● YOUR TASK: For this exercise, return all the data word for word, with images left out.
═════ THE DATA
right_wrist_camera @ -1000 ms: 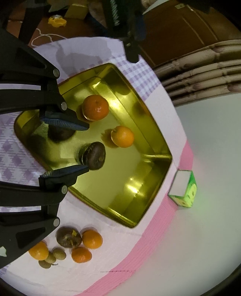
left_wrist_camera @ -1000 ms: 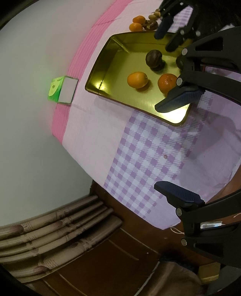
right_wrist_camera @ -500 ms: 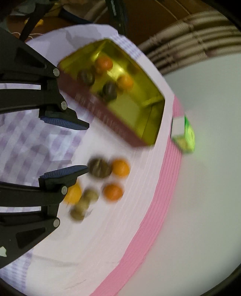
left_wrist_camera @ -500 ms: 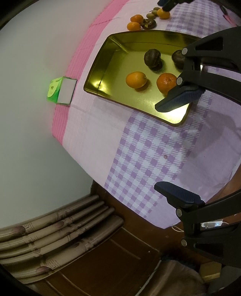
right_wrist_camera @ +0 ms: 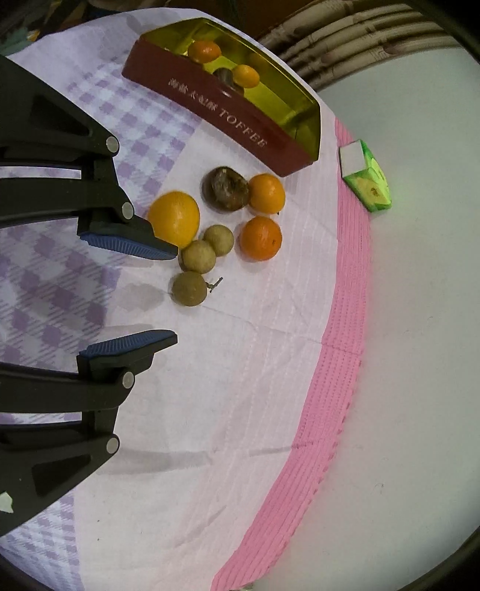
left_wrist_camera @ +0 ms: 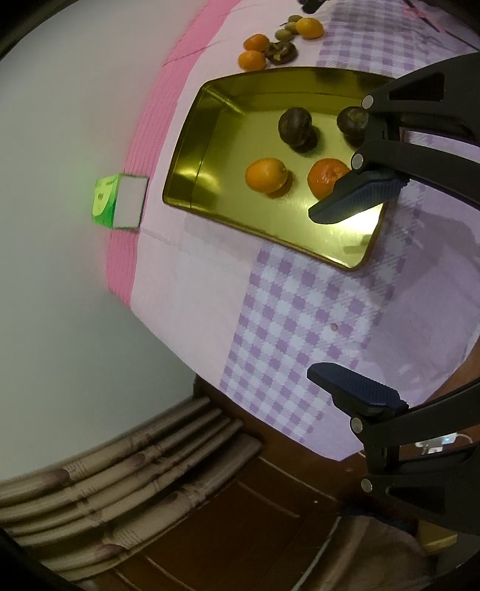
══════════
● FINISHED EXERCISE:
right_wrist_camera @ -1000 ms: 
left_wrist_camera @ -1000 ms: 
right_wrist_camera @ -500 ms: 
left_wrist_camera @ -500 ms: 
right_wrist_camera @ +0 ms: 
left_wrist_camera @ +0 ms: 

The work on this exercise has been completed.